= Fantasy Newsletter =

Fantasy fanzine

Cover of Issue 21 (July 1980)

Fantasy Newsletter, later renamed Fantasy Review, was a major fantasy fanzine founded by Paul C. Allen and later issued by Robert A. Collins. Frequent contributors included Fritz Leiber and Gene Wolfe.

==Publication history==
The first issue appeared in June 1978, and Allen continued publication until October 1981. It was then taken over without a break by Collins, director of the International Conference on the Fantastic in the Arts at Florida Atlantic University. At the beginning of 1984, it was combined with Science Fiction and Fantasy Book Review, and given a new title, Fantasy Review. At this point, it became a semi-prozine, with substantial bookstore sales, and provided the widest coverage of science fiction and fantasy books then in existence. The magazine folded with issue #103, July/August 1987, but the review section continued as Science Fiction and Fantasy Book Review Annual well into the 1990s.

==Reception==
In Issue 13 of Abyss, Dave Nalle called this "well-edited ... an ultimately valuable magazine for anyone interested in reading fantastic fiction." Nalle noted that it was "a varied magazine, with columns for writers by Fritz Leiber and other names, movie reviews by Bill Warren, and all sorts of book reviews." Nalle concluded, "It is really invaluable to anyone who cruises the bookstores waiting for new releases.
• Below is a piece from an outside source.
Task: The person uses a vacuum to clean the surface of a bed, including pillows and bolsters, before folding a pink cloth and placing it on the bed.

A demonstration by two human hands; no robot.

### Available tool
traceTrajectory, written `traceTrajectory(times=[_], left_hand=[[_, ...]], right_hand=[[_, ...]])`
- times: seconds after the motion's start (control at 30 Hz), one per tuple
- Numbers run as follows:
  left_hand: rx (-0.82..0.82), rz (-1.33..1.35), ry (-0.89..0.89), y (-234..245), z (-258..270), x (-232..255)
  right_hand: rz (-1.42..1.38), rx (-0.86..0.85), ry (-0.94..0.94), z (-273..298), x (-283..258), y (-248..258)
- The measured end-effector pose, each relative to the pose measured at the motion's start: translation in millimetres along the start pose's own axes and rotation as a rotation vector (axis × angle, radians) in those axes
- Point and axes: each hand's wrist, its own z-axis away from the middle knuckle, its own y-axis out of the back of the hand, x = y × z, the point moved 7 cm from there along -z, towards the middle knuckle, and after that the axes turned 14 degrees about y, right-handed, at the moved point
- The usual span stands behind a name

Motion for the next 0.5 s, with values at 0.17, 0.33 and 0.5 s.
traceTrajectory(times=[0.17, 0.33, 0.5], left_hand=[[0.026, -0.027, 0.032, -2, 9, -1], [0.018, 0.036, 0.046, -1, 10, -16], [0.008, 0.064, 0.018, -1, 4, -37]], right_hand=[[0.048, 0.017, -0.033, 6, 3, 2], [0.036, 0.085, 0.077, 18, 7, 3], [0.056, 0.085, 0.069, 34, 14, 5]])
It lets you know what you can look forward to."" Two years later, Nalle re-reviewed the fanzine and concluded, "On the whole, Fantasy Newsletter is quite good, and a useful aid for those interested in small presses."

==Awards==
The magazine won the Balrog Award and the World Fantasy Award. It was also 1984 finalist to the Hugo Awards, in the semiprozine category.